Authorities strike 63 locations where Farc carries on illegal mining, in what Defense Minister Juan Carlos Pinzón describes as perhaps the biggest raid to date against the business. 59 people are arrested in connection with the strike, which Pinzón says will "cost" the guerrilla $ 8 million. Gold, tungsten and cobalt are mined in the area near the border with Brazil and Venezuela.

April

Ex-security chief convicted of espionage

A former chief of security police, Maria del Pilar Hurtado, is sentenced to 14 years in prison for espionage, targeting opponents of ex-president Uribe - including politicians, journalists and judges. Hurtado was director of the recently discontinued security service DAS in 2007–2008 (see October 2011). She fled the country in 2010 and received asylum in Panama. It caused disarray not least because of Uribe's close relations with the then Panamanian President Ricardo Martinelli. Panama's Supreme Court upheld her asylum in 2014 and since being called by Interpol, she surrendered in January 2015.

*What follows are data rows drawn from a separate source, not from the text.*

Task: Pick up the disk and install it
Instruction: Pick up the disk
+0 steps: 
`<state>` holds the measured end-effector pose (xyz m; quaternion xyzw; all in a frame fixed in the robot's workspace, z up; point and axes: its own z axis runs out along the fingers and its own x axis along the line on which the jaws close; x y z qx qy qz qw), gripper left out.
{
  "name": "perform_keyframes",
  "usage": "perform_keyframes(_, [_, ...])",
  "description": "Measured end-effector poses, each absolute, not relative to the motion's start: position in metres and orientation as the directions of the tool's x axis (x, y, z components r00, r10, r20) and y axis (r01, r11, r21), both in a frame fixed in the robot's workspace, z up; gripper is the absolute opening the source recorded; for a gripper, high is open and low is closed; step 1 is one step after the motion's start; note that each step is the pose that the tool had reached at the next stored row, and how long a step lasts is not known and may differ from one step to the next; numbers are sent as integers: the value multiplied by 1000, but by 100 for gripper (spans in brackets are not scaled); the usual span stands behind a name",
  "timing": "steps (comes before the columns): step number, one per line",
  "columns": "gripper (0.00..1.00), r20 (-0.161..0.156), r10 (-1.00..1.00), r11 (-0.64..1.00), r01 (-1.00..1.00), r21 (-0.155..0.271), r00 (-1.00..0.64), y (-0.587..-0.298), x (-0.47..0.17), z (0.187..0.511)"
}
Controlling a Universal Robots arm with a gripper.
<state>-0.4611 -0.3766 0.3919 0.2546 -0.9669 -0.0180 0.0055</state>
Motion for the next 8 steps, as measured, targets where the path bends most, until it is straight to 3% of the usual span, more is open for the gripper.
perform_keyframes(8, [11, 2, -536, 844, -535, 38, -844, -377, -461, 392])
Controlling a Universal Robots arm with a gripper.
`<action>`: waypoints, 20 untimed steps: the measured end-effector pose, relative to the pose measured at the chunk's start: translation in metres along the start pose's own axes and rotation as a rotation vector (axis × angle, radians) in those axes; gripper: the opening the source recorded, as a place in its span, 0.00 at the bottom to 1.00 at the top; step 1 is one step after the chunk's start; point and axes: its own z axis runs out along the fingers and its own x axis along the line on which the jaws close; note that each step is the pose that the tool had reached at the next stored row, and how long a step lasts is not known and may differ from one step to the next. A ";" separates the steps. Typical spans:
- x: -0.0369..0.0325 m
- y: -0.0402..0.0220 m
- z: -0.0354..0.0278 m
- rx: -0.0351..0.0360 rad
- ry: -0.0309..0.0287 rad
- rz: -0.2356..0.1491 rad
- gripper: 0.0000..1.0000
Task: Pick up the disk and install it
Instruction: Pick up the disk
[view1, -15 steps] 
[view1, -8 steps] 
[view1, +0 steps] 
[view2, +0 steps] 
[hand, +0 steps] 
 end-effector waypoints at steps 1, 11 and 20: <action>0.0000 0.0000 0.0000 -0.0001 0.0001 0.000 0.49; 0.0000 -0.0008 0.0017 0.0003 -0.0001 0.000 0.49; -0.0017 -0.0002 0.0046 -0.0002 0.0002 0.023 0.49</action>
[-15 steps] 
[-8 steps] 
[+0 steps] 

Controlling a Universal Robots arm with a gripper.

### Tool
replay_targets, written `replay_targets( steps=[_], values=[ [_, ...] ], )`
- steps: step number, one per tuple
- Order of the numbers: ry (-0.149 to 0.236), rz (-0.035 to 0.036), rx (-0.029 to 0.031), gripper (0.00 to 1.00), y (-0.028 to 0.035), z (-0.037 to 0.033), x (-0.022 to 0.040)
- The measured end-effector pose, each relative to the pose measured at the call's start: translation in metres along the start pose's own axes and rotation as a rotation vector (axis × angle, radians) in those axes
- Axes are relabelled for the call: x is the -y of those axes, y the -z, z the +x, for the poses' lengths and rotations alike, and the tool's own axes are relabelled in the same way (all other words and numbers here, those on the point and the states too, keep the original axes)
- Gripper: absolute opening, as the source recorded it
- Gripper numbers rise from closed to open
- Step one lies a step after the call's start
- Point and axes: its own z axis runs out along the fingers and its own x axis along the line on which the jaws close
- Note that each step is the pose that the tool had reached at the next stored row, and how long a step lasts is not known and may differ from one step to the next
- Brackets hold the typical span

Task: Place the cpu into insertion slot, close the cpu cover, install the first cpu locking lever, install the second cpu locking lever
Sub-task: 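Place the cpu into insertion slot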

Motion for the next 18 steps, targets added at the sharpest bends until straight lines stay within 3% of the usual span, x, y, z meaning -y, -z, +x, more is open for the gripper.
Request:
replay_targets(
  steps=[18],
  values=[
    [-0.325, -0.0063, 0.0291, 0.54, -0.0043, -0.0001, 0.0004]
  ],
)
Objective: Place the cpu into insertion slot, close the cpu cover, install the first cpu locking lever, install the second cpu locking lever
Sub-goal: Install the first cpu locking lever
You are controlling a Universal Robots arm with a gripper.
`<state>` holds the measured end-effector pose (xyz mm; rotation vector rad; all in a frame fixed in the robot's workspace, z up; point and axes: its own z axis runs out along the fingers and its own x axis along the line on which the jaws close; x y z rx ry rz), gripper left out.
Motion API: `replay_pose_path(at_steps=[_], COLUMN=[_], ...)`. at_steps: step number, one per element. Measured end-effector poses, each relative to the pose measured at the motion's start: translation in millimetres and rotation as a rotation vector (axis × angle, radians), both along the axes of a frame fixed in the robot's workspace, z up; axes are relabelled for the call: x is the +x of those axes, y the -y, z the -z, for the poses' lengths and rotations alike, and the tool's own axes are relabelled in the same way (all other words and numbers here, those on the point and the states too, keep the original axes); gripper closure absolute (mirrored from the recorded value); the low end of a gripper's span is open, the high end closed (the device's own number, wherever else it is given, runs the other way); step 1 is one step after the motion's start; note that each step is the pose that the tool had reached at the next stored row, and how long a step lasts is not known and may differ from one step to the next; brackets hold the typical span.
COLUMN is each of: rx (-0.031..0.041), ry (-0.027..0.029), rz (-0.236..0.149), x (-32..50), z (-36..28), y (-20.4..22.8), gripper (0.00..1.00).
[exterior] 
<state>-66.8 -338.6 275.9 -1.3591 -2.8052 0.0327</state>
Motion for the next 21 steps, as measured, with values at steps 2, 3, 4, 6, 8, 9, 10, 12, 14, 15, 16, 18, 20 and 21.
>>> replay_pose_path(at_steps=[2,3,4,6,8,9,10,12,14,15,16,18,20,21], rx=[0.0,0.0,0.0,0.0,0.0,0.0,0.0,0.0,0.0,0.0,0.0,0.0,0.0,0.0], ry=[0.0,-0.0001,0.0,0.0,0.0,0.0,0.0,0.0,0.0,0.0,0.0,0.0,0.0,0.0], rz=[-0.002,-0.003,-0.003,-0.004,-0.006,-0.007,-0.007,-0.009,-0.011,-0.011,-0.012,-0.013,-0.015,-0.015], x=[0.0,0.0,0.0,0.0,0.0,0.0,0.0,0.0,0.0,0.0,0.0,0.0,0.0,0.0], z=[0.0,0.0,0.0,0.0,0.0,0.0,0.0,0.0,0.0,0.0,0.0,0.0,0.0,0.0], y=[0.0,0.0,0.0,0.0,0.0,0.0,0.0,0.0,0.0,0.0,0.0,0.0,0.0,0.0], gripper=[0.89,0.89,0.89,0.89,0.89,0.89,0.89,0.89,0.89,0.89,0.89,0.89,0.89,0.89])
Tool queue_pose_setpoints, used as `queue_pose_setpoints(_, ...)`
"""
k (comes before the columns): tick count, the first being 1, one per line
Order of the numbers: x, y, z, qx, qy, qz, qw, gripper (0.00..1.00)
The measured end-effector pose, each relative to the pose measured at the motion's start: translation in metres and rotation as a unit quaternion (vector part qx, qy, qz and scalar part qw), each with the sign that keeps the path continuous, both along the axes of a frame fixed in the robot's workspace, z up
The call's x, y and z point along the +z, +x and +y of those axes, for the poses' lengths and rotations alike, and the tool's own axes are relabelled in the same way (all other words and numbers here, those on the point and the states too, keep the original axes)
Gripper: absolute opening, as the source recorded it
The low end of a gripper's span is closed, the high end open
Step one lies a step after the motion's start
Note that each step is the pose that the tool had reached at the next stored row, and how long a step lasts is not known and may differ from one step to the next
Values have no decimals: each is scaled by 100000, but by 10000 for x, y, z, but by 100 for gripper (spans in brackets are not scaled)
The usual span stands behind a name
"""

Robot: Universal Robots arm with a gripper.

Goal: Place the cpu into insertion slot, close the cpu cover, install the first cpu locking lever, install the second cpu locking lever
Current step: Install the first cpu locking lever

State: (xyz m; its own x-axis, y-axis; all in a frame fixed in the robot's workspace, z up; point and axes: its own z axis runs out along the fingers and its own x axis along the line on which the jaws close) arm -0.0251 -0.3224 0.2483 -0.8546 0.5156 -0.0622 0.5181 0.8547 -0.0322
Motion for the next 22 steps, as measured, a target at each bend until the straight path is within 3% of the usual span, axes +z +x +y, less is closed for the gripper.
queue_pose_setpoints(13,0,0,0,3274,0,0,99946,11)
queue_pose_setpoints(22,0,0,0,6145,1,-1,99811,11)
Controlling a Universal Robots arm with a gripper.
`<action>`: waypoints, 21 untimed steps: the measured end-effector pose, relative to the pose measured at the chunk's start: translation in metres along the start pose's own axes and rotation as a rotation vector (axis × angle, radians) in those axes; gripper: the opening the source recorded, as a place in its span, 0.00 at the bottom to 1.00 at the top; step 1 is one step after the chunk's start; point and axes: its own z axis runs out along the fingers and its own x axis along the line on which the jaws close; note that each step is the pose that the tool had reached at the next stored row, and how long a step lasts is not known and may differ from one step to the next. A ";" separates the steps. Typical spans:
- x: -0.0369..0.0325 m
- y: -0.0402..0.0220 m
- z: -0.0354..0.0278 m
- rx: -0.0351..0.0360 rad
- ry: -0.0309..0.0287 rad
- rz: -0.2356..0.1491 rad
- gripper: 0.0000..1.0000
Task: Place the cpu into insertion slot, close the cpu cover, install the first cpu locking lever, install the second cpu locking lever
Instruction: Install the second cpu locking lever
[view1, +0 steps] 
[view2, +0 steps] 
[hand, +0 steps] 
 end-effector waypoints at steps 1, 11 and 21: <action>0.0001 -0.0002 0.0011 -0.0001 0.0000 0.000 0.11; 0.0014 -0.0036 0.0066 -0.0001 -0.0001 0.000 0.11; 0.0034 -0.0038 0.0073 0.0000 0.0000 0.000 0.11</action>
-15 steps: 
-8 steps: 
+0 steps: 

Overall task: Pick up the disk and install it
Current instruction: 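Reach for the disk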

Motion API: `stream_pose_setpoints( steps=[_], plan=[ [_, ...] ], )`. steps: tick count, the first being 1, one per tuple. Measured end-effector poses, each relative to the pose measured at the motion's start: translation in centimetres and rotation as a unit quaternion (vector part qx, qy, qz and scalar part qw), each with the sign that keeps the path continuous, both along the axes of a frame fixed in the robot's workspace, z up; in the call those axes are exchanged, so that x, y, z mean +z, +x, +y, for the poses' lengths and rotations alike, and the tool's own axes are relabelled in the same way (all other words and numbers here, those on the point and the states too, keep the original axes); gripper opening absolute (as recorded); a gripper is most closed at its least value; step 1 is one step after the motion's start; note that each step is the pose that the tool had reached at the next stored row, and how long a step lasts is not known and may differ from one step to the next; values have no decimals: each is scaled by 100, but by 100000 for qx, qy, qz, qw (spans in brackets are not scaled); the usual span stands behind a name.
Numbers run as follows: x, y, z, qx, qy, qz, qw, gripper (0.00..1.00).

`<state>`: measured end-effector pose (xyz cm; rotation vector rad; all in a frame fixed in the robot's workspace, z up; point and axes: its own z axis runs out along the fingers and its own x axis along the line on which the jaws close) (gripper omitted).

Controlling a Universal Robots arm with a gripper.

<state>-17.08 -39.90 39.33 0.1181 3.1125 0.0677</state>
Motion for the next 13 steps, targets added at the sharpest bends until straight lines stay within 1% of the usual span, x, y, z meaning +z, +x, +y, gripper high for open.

Guerrilla attack ends bombing

Since Farc carried out an attack and killed 11 soldiers in southwestern Colombia, the government cancels the decision to stop air strikes against Farc fortresses (see March 2015). President Santos says the attack represents a clear violation of the unilateral ceasefire that Farc proclaimed in December 2014.

March

Stop for air strikes

The government decides to stop air strikes against Farc and the parties agree to jointly clear mines in the countryside. Colombia is one of the countries in the world where there are most mines in the terrain. Over the past 15 years, more than 11,000 people have been killed or injured by landmines.

February

Farc raises age limit for child recruits

The guerrilla announces that it will no longer recruit children under 17, which means that the age limit will be increased by two years. The guerrilla denies the forced recruitment of young people, but the authorities say they have saved several thousand former child soldiers over a 15-year period. Most of them were 16-17, but almost a third were between 9 and 15 years.